Wise v. Gillette

408 P.2d 806, 90 Idaho 136, 1965 Ida. LEXIS 316
CourtIdaho Supreme Court
DecidedDecember 15, 1965
Docket9632
StatusPublished
Cited by3 cases

This text of 408 P.2d 806 (Wise v. Gillette) is published on Counsel Stack Legal Research, covering Idaho Supreme Court primary law. Counsel Stack provides free access to over 12 million legal documents including statutes, case law, regulations, and constitutions.

Bluebook
Wise v. Gillette, 408 P.2d 806, 90 Idaho 136, 1965 Ida. LEXIS 316 (Idaho 1965).

Opinions

[138]*138KNUDSON, Justice.

■' Appellant, Yvonne (Gillette) Wise is the mother of Cherie Rae Gillette (hereinafter referred to as Cherie) who was born in 1956. As the result of a tumor in appellant’s neck she became paralyzed in her legs and since Cherie’s birth has continually been unable to walk and has needed a wheelchair to move about. Shortly after Cherie’s birth her father, defendant-respondent herein, was incarcerated in the Idaho State Penitentiary following his conviction of assault with intent to commit robbery.

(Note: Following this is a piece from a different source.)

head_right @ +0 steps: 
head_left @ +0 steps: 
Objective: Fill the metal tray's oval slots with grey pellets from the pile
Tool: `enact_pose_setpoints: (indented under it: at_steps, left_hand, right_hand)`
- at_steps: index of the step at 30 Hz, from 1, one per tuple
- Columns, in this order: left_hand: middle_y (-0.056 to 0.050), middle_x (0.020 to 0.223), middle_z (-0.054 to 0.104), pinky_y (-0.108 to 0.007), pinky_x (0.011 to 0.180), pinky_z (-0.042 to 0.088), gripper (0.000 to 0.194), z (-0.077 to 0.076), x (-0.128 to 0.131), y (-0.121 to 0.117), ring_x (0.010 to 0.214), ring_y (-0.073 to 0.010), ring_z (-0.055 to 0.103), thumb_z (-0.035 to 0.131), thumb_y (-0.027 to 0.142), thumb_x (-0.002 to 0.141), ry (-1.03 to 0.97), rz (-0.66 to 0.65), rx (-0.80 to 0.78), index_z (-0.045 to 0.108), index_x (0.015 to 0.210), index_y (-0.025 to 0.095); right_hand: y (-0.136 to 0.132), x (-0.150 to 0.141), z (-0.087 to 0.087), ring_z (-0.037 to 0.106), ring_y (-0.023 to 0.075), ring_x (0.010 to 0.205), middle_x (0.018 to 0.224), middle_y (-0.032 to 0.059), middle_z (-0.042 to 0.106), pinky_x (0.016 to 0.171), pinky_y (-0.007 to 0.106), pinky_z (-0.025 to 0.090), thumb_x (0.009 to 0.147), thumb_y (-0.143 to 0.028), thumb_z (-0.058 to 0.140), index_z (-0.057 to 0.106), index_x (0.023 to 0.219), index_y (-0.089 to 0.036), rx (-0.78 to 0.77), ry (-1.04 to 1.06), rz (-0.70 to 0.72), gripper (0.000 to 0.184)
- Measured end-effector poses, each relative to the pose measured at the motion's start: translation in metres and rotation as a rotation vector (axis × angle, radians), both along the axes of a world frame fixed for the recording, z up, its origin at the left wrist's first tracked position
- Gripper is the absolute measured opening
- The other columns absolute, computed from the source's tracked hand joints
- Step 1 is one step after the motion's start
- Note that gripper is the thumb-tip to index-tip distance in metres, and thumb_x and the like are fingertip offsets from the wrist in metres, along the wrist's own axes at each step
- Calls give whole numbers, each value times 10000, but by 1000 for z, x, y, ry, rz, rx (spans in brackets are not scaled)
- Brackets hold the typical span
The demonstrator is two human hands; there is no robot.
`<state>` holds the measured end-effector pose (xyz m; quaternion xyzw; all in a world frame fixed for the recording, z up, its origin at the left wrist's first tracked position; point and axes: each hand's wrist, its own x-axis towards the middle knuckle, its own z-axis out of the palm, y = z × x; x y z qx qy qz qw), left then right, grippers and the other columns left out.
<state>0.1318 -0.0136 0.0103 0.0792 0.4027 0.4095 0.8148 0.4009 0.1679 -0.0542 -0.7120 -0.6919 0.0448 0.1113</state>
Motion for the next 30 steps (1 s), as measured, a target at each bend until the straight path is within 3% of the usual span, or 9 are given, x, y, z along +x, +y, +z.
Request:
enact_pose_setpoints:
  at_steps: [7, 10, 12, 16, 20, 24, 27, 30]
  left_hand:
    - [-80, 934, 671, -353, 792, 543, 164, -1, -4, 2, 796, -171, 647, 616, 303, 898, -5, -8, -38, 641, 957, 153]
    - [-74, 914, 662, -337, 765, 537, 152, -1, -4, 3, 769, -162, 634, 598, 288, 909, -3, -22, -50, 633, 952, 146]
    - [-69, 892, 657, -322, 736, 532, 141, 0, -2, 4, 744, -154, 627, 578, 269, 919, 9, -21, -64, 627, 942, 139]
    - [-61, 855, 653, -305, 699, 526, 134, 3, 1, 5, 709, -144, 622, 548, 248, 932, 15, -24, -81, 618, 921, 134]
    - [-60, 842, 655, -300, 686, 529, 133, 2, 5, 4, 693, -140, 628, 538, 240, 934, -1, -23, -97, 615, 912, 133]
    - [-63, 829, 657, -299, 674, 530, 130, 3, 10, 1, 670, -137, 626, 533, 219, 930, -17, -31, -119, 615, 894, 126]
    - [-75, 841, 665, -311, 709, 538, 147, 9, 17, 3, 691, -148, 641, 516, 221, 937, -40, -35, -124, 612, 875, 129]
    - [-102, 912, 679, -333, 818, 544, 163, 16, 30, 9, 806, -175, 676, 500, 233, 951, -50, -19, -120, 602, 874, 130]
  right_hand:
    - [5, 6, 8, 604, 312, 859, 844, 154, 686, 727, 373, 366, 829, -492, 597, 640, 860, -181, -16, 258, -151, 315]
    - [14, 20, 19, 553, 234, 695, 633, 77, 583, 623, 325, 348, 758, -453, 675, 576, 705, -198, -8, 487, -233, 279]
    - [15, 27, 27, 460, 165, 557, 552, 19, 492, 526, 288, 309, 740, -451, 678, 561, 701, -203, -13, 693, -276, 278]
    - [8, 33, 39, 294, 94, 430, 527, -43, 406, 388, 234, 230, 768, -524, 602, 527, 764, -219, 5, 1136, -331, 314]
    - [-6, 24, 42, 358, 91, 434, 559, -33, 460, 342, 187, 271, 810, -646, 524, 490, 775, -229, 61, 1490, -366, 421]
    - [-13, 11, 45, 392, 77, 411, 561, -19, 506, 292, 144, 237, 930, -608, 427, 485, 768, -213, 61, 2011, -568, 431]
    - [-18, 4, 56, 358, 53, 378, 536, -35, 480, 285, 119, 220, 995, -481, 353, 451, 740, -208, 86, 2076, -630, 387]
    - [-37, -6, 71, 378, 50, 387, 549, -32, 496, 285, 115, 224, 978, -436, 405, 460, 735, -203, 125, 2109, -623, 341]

He remained there, except for a four-month transfer to the mental hospital at Blackfoot, Idaho until his release on May 12, 1964.

When Cherie was four months of age she was taken to the home of her grandmother, Hazel Gillette, where she remained for the period of three years and four months. On November 19, 1959, appellant obtained a decree of divorce wherein it was decreed that the care, custody and control of Cherie (then upwards of three years of age) be awarded to Mr. and Mrs. Ray Miller, with whom she has continued to live. Mrs. Ray Miller is appellant’s aunt.

Upon application of appellant and under date of July 24, 1964, the trial court issued an order requiring the defendant-respondent, inter alia, to show cause before the court as to why the divorce decree should not be modified by awarding the care, custody and control of Cherie to appellant and terminate the award of custody to Mr. and Mrs. Ray Miller. Following the hearing had pursuant to said order the court decreed, under date of September 17, 1964, that Cherie remain in the care, custody and control of Mr. and Mrs. Miller until further order of the court, with the privilege on the part of appellant of having the child’s temporary custody during oneLhalf of the school Christmas vacation period and for a six-weeks period during school summer vacation; that appellant provide the child’s transportation to her home and that Millers provide the child’s return transportation. This appeal is from the custody order entered September 17, 1964.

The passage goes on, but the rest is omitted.